Nobel laureate economist Robert Shiller of Yale University warns that he sees a “bubble element driven by fear” in today’s stock market, which he contends is “overvalued just like 1929.”
He said “this bull market will end. And it might end very badly,”
according to Guru Focus.
“I think that compared with history, US stocks are overvalued,” he told
Goldman Sachs' Allison Nathan.
“One way to assess this is by looking at the CAPE (cyclically adjusted P/E) ratio that I created with John Campbell, now at Harvard, 25 years ago. The ratio is defined as the real stock price (using the S&P Composite Stock Price Index deflated by the CPI) divided by the 10-year average of real earnings per share," he said.
"We have found this ratio to be a good predictor of subsequent stock market returns, especially over the long run. The CAPE ratio has recently been around 27, which is quite high by US historical standards. The only other times it has been that high or higher were in 1929, 2000, and 2007 — all moments before market crashes,” he said.
“I define a bubble as a social epidemic that involves extravagant expectations for the future. Today, there is certainly a social and psychological phenomenon of people observing past price increases and thinking that they might keep going. So there is a bubble element to what we see,” he said.
“But I'm not sure that the current situation is a classic bubble because I'm not certain that most people have extravagant expectations. In fact, the current environment may be driven more by fear than by a sense of a new era," he said.
"I detect a tinge of anxiety and insecurity now that is a factor in markets, which is quite different from other market booms historically,” he said.
“This time around, bonds and, increasingly, real estate also look overvalued. This is different from other over-valuation periods such as 1929, when the stock market was very overvalued, but the bond and housing markets for the most part weren't. It's an interesting phenomenon,” he said.
“People are not confident in their future. They remember the financial crisis, and they worry. They hear about inequality through the Occupy Wall Street Movement and in many other places, and they worry where they will fall on the inequality spectrum in a decade or so. They observe the amazing but perhaps unsettling rise of information technology (IT), and they worry. As a result of all of this anxiety, they want to save more,” he said.

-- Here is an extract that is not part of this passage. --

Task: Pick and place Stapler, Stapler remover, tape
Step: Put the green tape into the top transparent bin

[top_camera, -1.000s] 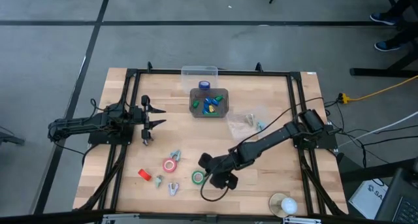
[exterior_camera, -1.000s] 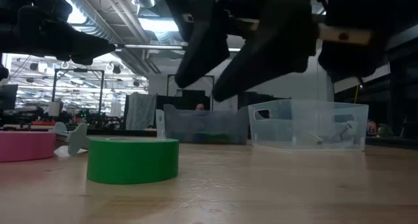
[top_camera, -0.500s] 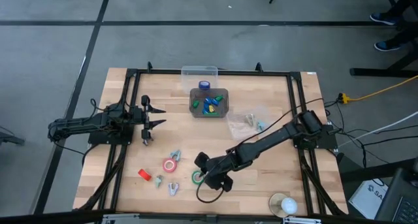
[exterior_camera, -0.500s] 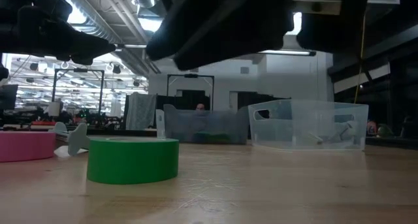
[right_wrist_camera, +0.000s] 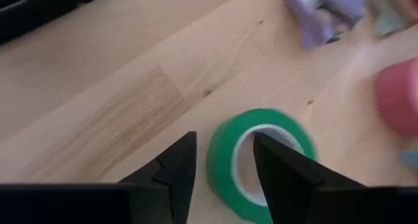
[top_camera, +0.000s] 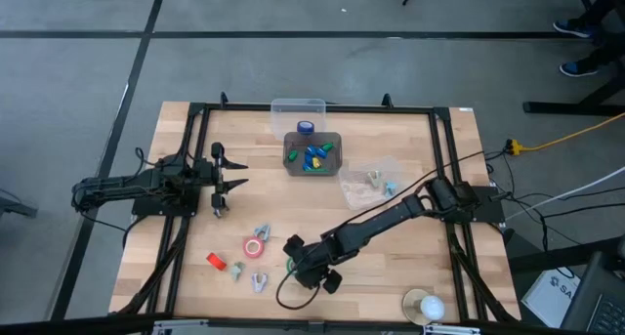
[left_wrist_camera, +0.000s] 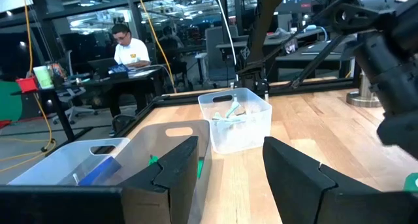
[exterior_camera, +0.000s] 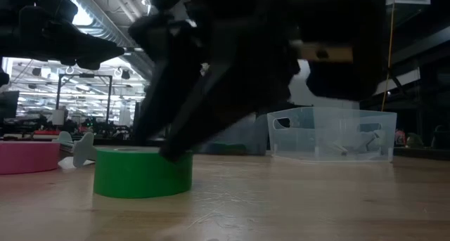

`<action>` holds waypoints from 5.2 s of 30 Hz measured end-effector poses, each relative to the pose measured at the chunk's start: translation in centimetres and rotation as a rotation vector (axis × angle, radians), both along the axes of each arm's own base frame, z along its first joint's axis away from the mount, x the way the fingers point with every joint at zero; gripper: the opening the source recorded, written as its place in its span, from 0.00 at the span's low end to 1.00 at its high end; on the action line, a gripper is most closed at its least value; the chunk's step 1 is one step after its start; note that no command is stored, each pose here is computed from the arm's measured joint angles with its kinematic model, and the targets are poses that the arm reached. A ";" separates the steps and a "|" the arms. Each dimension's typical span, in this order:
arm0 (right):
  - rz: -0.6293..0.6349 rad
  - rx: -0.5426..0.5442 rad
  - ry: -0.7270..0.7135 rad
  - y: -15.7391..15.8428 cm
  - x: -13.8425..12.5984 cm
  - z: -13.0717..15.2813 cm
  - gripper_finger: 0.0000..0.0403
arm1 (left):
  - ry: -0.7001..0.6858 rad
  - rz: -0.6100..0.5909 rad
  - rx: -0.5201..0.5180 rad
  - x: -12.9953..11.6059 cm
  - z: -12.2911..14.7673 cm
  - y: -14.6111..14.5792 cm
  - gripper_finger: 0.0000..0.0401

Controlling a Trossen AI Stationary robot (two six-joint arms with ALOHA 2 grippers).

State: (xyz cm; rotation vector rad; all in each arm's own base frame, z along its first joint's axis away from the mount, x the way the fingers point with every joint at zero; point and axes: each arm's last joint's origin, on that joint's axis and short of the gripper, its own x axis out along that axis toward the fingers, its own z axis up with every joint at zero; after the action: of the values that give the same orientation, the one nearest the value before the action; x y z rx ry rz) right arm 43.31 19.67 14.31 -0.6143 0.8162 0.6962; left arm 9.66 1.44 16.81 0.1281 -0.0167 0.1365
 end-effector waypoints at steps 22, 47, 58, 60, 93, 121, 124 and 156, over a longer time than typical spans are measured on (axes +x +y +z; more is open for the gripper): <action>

“But given the lack of options to invest in at a high return, they end up just bidding up the prices of existing assets. That, in turn, creates disappointment, more concern, and perhaps the feeling that they might be too late because of how much the market has already risen. But they still invest in it because of their anxieties,” he said.
He cautions that it will be impossible to accurately predict market volatility.

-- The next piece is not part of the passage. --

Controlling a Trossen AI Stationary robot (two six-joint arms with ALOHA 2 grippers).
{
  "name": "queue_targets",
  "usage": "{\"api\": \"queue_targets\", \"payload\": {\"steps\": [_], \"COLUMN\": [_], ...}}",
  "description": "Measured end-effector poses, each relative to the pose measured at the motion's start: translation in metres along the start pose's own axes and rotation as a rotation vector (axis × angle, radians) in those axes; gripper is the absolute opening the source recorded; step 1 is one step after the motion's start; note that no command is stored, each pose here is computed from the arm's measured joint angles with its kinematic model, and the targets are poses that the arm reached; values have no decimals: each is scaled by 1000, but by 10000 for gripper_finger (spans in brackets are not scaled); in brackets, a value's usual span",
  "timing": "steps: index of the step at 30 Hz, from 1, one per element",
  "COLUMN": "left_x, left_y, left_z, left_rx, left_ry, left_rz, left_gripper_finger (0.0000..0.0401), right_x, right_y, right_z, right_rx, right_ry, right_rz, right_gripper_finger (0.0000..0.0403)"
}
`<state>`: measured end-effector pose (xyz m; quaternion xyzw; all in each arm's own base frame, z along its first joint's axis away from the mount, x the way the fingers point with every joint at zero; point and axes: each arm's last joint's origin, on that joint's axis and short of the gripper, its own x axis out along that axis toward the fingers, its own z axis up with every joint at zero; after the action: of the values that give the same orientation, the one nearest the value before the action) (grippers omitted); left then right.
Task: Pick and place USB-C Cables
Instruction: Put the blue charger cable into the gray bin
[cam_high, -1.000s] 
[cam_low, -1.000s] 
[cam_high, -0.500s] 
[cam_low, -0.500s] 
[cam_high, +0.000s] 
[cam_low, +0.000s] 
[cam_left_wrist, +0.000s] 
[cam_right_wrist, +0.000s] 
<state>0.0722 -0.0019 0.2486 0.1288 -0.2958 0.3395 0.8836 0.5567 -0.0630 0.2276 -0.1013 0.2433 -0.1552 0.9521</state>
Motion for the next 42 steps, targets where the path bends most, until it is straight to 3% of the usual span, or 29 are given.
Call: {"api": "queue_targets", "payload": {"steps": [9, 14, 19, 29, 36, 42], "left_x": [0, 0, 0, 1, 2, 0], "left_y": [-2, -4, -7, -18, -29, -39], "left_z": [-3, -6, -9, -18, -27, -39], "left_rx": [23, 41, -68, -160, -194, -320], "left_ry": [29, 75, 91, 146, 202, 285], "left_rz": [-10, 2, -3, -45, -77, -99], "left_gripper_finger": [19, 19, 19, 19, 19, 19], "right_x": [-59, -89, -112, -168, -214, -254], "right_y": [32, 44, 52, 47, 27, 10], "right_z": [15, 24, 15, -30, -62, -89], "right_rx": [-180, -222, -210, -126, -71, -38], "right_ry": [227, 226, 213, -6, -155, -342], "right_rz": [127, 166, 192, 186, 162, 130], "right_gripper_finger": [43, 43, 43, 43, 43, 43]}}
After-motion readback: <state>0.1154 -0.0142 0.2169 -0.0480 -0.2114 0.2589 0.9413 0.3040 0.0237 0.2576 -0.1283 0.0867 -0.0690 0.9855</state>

“The market could keep going up like this for some time. It’s been an amazing run and looks like something that can't keep going indefinitely, but it might continue for several more years. So market bulls may be right that the market runs further. I think that could happen too. But I take a different view of the drivers of these runs; I tend to view them as more irrational. I just don't know when this bull market will end. And it might end very badly,” he said.

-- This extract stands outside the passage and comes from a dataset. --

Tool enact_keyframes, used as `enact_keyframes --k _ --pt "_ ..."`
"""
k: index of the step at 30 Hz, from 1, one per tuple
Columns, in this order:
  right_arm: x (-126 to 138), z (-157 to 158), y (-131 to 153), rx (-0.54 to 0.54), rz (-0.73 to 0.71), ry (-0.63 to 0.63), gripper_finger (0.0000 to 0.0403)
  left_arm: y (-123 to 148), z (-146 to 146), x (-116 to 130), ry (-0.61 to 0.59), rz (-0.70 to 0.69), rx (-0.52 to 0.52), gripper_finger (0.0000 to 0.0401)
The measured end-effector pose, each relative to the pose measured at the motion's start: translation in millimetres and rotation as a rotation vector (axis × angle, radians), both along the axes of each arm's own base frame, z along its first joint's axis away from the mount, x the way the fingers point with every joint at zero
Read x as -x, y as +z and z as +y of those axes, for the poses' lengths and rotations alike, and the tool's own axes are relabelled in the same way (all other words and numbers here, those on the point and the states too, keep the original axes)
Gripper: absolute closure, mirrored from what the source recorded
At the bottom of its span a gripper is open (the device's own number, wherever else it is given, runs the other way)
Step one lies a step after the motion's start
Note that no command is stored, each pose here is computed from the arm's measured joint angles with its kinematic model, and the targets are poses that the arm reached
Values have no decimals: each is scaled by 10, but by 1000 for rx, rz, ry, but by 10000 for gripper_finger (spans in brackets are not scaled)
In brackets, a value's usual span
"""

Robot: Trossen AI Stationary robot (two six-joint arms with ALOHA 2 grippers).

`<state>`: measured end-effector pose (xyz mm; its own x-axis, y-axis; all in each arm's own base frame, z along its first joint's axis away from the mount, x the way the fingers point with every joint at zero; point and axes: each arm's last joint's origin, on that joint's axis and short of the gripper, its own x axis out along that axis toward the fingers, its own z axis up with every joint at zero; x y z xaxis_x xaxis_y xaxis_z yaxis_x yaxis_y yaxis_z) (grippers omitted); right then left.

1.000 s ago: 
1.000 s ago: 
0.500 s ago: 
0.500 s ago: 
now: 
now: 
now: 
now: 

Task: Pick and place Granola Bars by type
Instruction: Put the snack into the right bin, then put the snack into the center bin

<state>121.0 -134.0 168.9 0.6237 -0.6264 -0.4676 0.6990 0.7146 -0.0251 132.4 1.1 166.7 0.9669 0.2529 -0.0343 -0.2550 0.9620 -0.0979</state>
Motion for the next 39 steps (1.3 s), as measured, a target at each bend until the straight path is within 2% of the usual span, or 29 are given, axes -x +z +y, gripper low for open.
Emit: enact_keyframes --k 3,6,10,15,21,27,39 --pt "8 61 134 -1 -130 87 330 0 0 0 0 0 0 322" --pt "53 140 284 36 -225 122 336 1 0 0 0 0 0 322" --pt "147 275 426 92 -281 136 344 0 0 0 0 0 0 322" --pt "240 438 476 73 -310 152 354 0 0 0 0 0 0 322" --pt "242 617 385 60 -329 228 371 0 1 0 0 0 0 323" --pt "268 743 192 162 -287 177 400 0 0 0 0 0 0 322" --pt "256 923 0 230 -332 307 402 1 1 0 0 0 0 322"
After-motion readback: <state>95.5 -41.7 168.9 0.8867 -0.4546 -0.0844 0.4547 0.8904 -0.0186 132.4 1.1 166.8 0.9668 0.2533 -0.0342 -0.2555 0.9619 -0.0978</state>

“There could certainly be a correction in the next year. But the problem is that a correction might not come for five years. We just don't have any way to forecast when it will come.”
He also said that investors should invest globally and reduce and maintain a small portion of their portfolios in U.S. stocks.
Meanwhile, Mohamed El-Erian, chief economic adviser at Allianz, warns of a “big air pocket” in stocks, which could spell trouble down the road for investors.
“What worries me is fundamentals at some point have to validate valuations,”
he told CNBC.
“At some point fundamentals have got to validate valuations,” he said. “I think since 2008 we have been muddling through and we have been powered by policy, ultraloose experimental central bank policy and money coming back from the corporate sector,” he said.
“At some point, if that doesn't get validated by fundamentals, then we're going to find that we have pushed public markets too far. I think that's the key point. Focus on the longer-term valuating valuations, otherwise quite a big air pocket” awaits stocks.